Light Years won't cure cancer, nor will it engender world peace. What its fifty minutes will do, however, is bring multiple hours of pleasure to listeners hep to Dark Party's fresh, electro-funk vibe. The joint brainchild of Tacoma-raised, Brooklyn-based Eliot Lipp (well-known for releases on Eastern Developments, Hefty, and his own Tacoma Records) and Chicago-based producer Leo 123 (who's previously contributed to Lipp's work in a production role), the group followed its 2005 formation with remix work for the likes of Daedelus and Jogger prior to issuing the seriously stoked debut album Light Years. What you'll hear are twelve slamming tracks rooted in funk, house, and hip-hop that resemble some mutant synths-and-beats spawn of Daft Punk, Mantronix, and Jimmy Edgar. Creamy analogue synthesizers, vocoder effects, chopped vocal samples, and tight beats rave in tracks that commendably stick to within the three- to four-minute range.

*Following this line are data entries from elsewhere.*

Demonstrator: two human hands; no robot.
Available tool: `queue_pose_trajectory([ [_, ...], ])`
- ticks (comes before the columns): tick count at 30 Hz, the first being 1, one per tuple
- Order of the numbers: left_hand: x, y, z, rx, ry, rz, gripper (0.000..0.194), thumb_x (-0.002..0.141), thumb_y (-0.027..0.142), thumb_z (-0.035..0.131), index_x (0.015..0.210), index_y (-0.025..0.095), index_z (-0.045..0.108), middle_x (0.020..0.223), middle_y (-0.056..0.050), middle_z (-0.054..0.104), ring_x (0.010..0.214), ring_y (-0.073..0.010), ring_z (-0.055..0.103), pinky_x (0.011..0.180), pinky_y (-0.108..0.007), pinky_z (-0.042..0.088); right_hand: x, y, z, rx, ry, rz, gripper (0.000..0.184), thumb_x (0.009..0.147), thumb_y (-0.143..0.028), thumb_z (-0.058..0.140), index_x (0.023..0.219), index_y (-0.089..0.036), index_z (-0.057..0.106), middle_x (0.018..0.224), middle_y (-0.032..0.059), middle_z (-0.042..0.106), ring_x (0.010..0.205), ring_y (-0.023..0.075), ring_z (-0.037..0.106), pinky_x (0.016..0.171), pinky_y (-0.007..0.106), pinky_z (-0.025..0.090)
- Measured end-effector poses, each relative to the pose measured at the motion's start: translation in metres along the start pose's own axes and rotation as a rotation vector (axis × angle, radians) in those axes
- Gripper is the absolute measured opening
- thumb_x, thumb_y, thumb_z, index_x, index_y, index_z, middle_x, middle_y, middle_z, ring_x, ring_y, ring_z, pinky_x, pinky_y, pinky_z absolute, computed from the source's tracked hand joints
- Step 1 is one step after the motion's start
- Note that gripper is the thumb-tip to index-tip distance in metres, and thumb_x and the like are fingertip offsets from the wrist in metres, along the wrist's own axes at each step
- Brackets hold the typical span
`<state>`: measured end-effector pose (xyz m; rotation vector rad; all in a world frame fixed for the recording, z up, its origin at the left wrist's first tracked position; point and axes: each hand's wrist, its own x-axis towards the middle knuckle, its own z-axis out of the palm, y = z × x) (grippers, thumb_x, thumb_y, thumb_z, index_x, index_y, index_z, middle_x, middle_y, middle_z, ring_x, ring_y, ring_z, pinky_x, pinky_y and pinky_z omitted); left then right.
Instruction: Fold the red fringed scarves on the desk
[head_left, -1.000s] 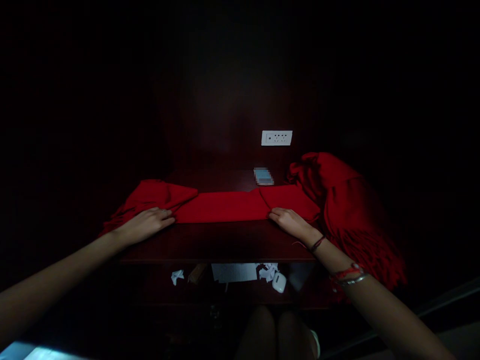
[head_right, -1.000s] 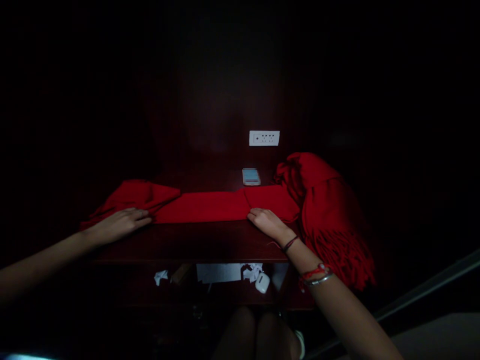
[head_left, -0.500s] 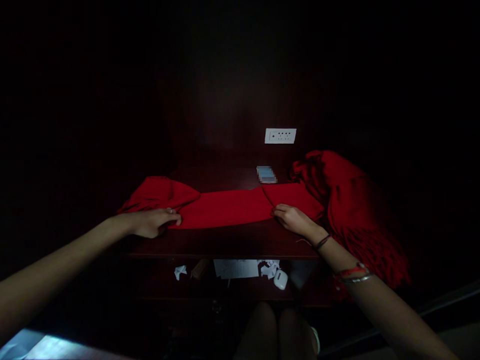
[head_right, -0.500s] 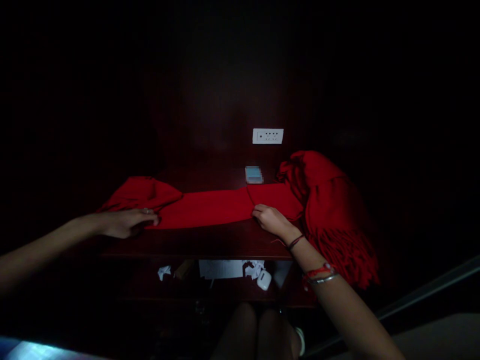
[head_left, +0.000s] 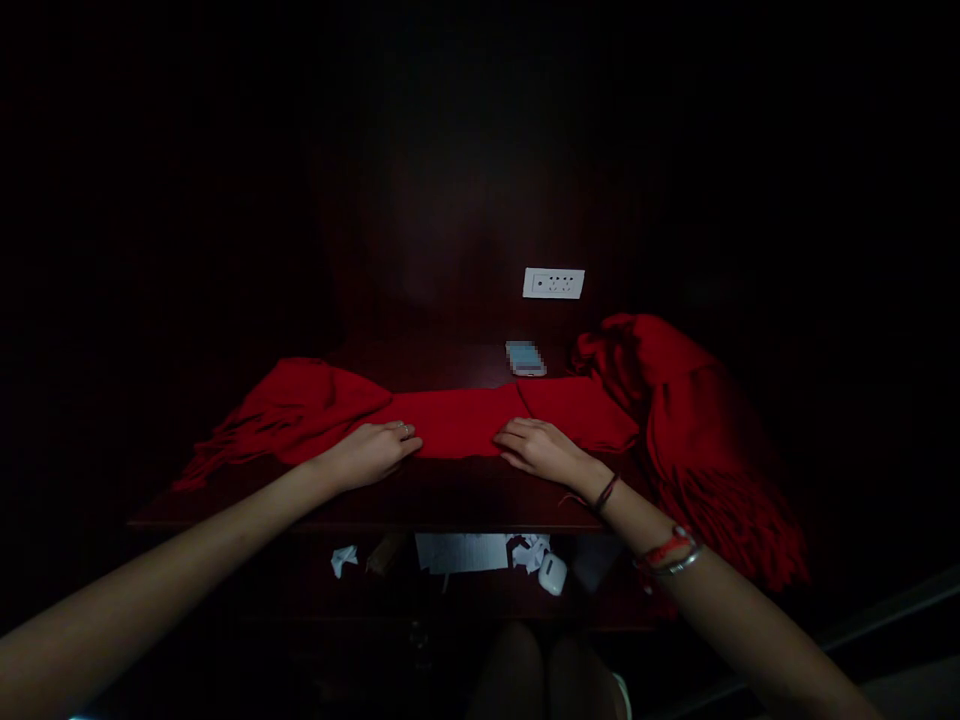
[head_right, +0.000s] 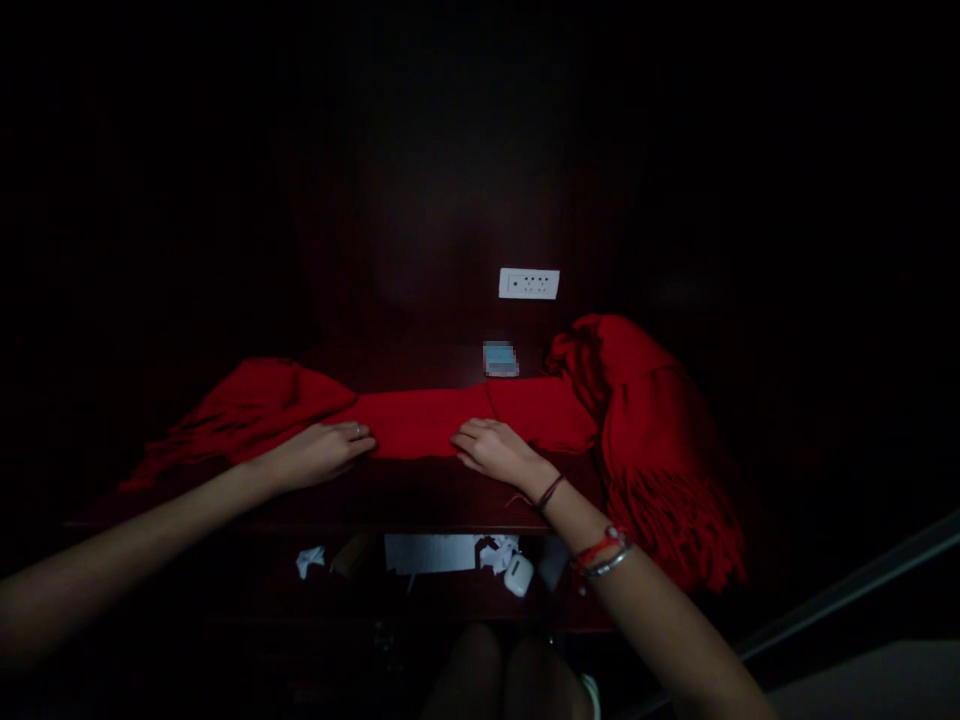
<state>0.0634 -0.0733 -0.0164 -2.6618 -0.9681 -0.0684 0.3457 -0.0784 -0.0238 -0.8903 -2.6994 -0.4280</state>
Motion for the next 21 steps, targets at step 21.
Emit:
queue_pose_trajectory([
  [21,-0.015,0.012,0.004,0.044,0.041,0.001,0.021,0.078,0.008,0.034,0.088,0.018,0.049,0.088,-0.006,0.049,0.084,-0.0167,0.047,0.070,-0.027,0.040,0.036,-0.034,0.019,-0.133,-0.018,0.127,0.016,0.081,-0.017,0.038,0.080,-0.015,0.054,0.078,0.0061,0.053,0.074,0.0143,0.045,0.062,0.024,0.034],
])
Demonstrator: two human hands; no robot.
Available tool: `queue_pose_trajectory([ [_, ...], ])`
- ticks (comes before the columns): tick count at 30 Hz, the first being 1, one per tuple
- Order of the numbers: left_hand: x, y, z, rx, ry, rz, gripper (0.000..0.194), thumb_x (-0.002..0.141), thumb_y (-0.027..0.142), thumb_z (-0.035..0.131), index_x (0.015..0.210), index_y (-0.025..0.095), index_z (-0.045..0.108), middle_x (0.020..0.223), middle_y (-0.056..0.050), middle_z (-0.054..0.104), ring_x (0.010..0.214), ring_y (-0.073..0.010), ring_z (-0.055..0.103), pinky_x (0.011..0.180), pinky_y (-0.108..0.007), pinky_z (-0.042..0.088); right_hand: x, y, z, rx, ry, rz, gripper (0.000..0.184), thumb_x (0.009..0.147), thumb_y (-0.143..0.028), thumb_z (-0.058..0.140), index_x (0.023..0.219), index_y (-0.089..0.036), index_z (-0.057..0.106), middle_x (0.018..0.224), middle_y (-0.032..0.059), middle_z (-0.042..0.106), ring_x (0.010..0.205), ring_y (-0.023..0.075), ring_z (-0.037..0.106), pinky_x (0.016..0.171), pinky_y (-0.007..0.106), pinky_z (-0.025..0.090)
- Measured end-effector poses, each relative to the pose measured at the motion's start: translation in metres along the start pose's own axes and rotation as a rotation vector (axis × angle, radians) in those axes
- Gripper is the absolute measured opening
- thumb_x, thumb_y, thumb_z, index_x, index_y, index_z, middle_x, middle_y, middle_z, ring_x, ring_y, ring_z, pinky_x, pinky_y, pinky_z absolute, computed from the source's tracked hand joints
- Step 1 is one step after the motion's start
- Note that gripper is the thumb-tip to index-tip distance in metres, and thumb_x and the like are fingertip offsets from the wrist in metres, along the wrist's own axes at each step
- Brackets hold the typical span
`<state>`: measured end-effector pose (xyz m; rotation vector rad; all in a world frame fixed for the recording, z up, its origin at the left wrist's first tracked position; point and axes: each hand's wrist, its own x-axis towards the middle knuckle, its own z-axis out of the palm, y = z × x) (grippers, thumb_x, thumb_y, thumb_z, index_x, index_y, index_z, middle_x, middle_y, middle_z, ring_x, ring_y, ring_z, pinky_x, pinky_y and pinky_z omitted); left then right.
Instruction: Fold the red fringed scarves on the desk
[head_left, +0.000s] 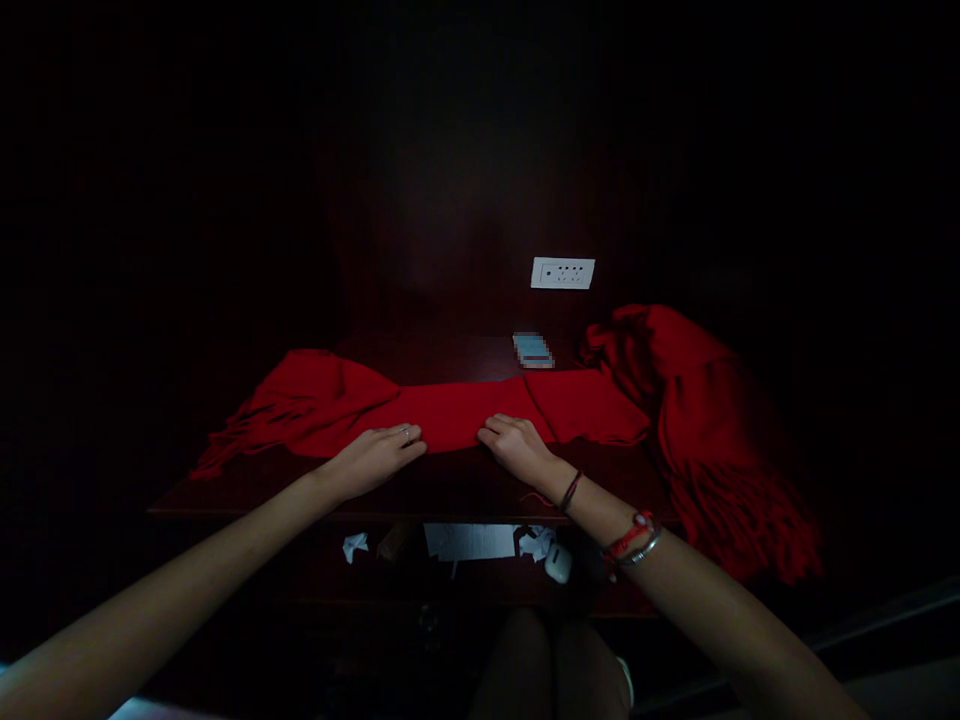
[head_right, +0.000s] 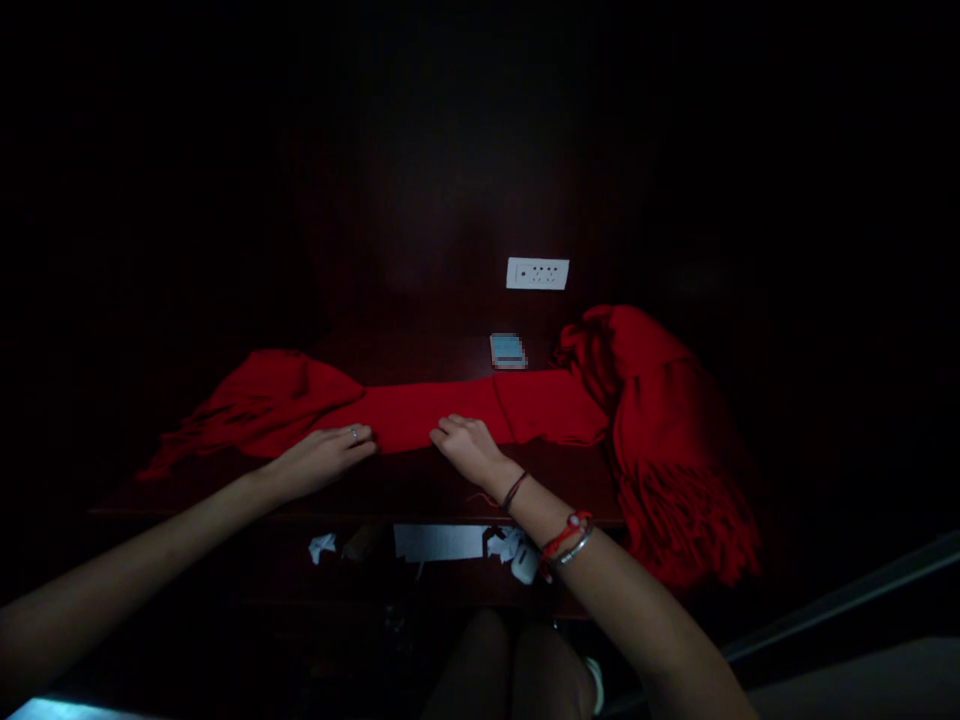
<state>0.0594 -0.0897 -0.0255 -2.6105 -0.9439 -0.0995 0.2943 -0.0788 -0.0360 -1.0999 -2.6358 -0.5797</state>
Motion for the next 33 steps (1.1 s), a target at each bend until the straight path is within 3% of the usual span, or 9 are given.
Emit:
queue_pose_trajectory([
  [6,0.004,-0.010,-0.008,-0.353,-0.044,0.066,0.022,0.075,0.006,0.034,0.080,0.018,0.051,0.083,-0.002,0.050,0.078,-0.0118,0.047,0.071,-0.023,0.038,-0.003,0.003,0.001,0.128,-0.002,-0.044,0.015,0.080,-0.016,0.040,0.083,-0.016,0.055,0.081,0.0055,0.054,0.079,0.0141,0.048,0.067,0.024,0.038],
  [10,0.007,-0.018,-0.015,-0.591,-0.162,0.116,0.027,0.065,0.003,0.038,0.086,0.017,0.050,0.081,0.000,0.052,0.075,-0.0098,0.048,0.068,-0.020,0.039,-0.013,0.009,0.005,0.359,0.053,-0.043,0.025,0.077,-0.007,0.038,0.092,-0.015,0.056,0.101,0.0055,0.054,0.093,0.0122,0.048,0.081,0.024,0.038],
  [13,0.013,-0.024,-0.020,-0.685,-0.205,0.092,0.026,0.070,0.008,0.037,0.092,0.015,0.047,0.079,0.000,0.053,0.069,-0.0085,0.048,0.063,-0.019,0.040,-0.022,0.011,0.009,0.498,0.069,-0.031,0.033,0.075,-0.005,0.036,0.102,-0.014,0.053,0.108,0.0055,0.052,0.101,0.0114,0.045,0.090,0.025,0.035],
  [18,0.045,-0.026,-0.006,-0.494,0.122,-0.118,0.026,0.082,0.026,0.030,0.096,0.017,0.049,0.096,-0.005,0.052,0.087,-0.0134,0.048,0.081,-0.028,0.036,-0.027,0.009,0.008,0.555,0.052,-0.007,0.037,0.076,-0.009,0.034,0.108,-0.015,0.051,0.110,0.0059,0.052,0.105,0.0111,0.044,0.092,0.027,0.033],
  [20,0.060,-0.023,0.008,-0.423,0.154,-0.203,0.035,0.082,0.036,0.028,0.107,0.018,0.046,0.113,-0.008,0.044,0.102,-0.0179,0.041,0.089,-0.033,0.029,-0.027,0.008,0.003,0.528,0.038,-0.003,0.036,0.077,-0.011,0.032,0.107,-0.016,0.051,0.110,0.0051,0.052,0.107,0.0115,0.041,0.095,0.029,0.029],
  [23,0.072,-0.016,0.030,-0.392,-0.050,-0.333,0.055,0.077,0.054,0.026,0.122,0.024,0.032,0.131,-0.008,0.025,0.118,-0.0270,0.021,0.093,-0.042,0.020,-0.027,0.008,-0.004,0.430,0.026,0.092,0.037,0.081,-0.027,0.033,0.117,-0.022,0.042,0.122,0.0029,0.041,0.119,0.0177,0.024,0.098,0.044,0.013],
  [26,0.070,-0.013,0.041,-0.379,-0.223,-0.449,0.064,0.071,0.065,0.021,0.126,0.032,0.022,0.135,-0.004,0.015,0.121,-0.0318,0.009,0.093,-0.048,0.014,-0.028,0.010,-0.005,0.370,-0.139,0.242,0.051,0.079,-0.050,0.027,0.126,-0.030,0.025,0.133,0.0017,0.022,0.122,0.0284,0.007,0.091,0.058,0.001],
  [29,0.061,-0.016,0.040,-0.351,-0.242,-0.498,0.068,0.069,0.069,0.018,0.127,0.034,0.017,0.136,-0.002,0.011,0.121,-0.0323,0.006,0.094,-0.046,0.012,-0.028,0.013,-0.003,0.379,-0.341,0.279,0.056,0.076,-0.060,0.017,0.126,-0.035,0.019,0.135,0.0000,0.016,0.121,0.0317,0.004,0.090,0.058,-0.002],
  [33,0.053,-0.020,0.036,-0.315,-0.245,-0.509,0.071,0.067,0.070,0.018,0.127,0.033,0.017,0.136,-0.002,0.011,0.121,-0.0313,0.006,0.095,-0.046,0.010,-0.028,0.014,-0.004,0.382,-0.433,0.311,0.062,0.073,-0.064,0.011,0.127,-0.035,0.014,0.136,-0.0004,0.008,0.122,0.0293,-0.001,0.094,0.050,-0.001],
])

“Patrol Patrol” flirts with ‘80s-styled B-boy moves as it mixes shout-outs, surging chords, and police radio transmissions into a heady party-time jam, while the later “Feets” works a similar vibe in its rolling beats and dizzying swirl. “Pilot” likewise resurrects a classic ‘80s dance beat as fuel for its fire, while “Tonight” weaves multiple vocal fragments into ululating counterpoint when it's not generating electro-funk blaze. About as deep as head-nod gets, “Flats” digs into its slamming groove, synth smears, and soul vocals with so much force the effect verges on delirious. The album's sole restrained episode arrives at disc's end when “Cab Weather” guides the listener out on a wave of plaintive synthesizer melodies and downtempo beats. On production grounds, Light Years holds nothing back. The cymbal strikes in “Tina,” for example, are less crashes than detonations, and the tune's snares also sound capable of toppling small buildings. Though it's a tad earthier, Dark Party's material isn't light years removed from Lipp's Tacoma Mockingbird, so anyone who cottoned to his solo work will probably love the new material just as much.